--- DATA SEGMENT Enclosed Below ---
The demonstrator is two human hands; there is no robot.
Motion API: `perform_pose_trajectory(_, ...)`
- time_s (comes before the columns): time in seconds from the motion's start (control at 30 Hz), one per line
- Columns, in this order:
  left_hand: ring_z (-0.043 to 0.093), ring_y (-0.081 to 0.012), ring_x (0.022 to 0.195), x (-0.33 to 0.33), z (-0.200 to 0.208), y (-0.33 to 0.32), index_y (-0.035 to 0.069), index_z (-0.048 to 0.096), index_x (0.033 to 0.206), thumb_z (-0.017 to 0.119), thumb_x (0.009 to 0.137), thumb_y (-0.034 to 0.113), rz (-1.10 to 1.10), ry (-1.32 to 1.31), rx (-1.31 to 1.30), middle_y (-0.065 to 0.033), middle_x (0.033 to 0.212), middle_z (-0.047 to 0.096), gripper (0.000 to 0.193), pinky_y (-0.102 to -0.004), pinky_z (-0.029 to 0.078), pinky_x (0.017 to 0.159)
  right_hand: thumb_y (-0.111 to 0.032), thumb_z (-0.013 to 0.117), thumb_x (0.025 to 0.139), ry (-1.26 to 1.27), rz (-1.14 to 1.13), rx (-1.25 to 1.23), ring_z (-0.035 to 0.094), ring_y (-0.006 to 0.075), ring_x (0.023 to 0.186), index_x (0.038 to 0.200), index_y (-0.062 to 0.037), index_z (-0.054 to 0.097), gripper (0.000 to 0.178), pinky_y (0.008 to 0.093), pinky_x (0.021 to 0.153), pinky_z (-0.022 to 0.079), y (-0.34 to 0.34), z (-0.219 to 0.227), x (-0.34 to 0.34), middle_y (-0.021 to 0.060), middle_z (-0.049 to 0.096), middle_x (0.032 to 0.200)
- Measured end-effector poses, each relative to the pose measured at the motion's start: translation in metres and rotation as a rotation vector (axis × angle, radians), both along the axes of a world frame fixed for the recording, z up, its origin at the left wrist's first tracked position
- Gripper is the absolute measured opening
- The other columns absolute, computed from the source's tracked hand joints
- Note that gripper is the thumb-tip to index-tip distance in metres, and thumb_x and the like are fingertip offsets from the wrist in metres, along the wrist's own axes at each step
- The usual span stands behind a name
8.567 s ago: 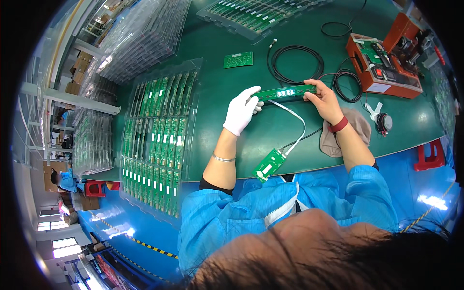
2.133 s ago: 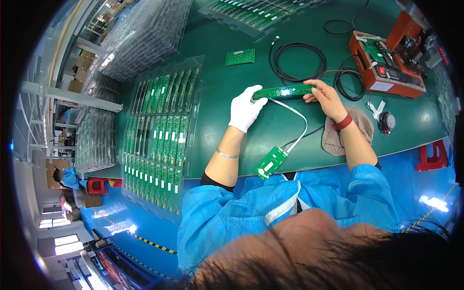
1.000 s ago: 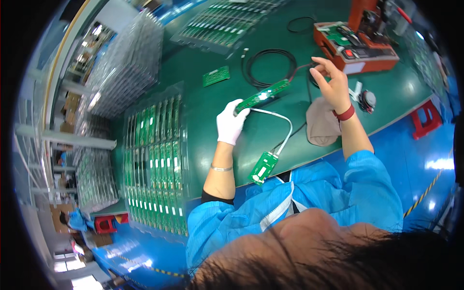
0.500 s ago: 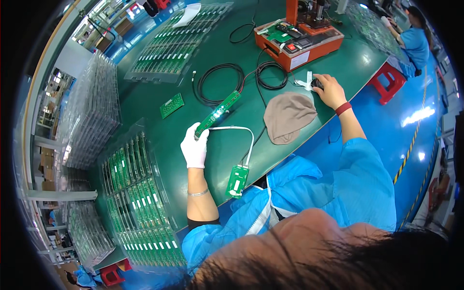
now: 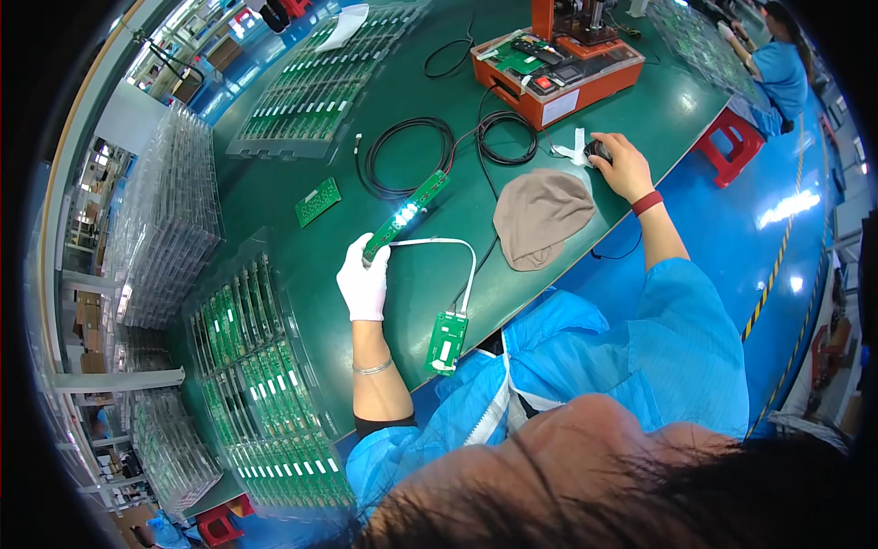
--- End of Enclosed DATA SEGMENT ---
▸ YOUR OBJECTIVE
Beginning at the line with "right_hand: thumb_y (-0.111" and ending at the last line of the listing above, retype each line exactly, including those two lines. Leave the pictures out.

▸ TASK RESPONSE
  right_hand: thumb_y (-0.111 to 0.032), thumb_z (-0.013 to 0.117), thumb_x (0.025 to 0.139), ry (-1.26 to 1.27), rz (-1.14 to 1.13), rx (-1.25 to 1.23), ring_z (-0.035 to 0.094), ring_y (-0.006 to 0.075), ring_x (0.023 to 0.186), index_x (0.038 to 0.200), index_y (-0.062 to 0.037), index_z (-0.054 to 0.097), gripper (0.000 to 0.178), pinky_y (0.008 to 0.093), pinky_x (0.021 to 0.153), pinky_z (-0.022 to 0.079), y (-0.34 to 0.34), z (-0.219 to 0.227), x (-0.34 to 0.34), middle_y (-0.021 to 0.060), middle_z (-0.049 to 0.096), middle_x (0.032 to 0.200)
- Measured end-effector poses, each relative to the pose measured at the motion's start: translation in metres and rotation as a rotation vector (axis × angle, radians), both along the axes of a world frame fixed for the recording, z up, its origin at the left wrist's first tracked position
- Gripper is the absolute measured opening
- The other columns absolute, computed from the source's tracked hand joints
- Note that gripper is the thumb-tip to index-tip distance in metres, and thumb_x and the like are fingertip offsets from the wrist in metres, along the wrist's own axes at each step
- The usual span stands behind a name
8.567 s ago: 
2.133 s ago: 
1.000 s ago: 
0.500 s ago: 
now: 

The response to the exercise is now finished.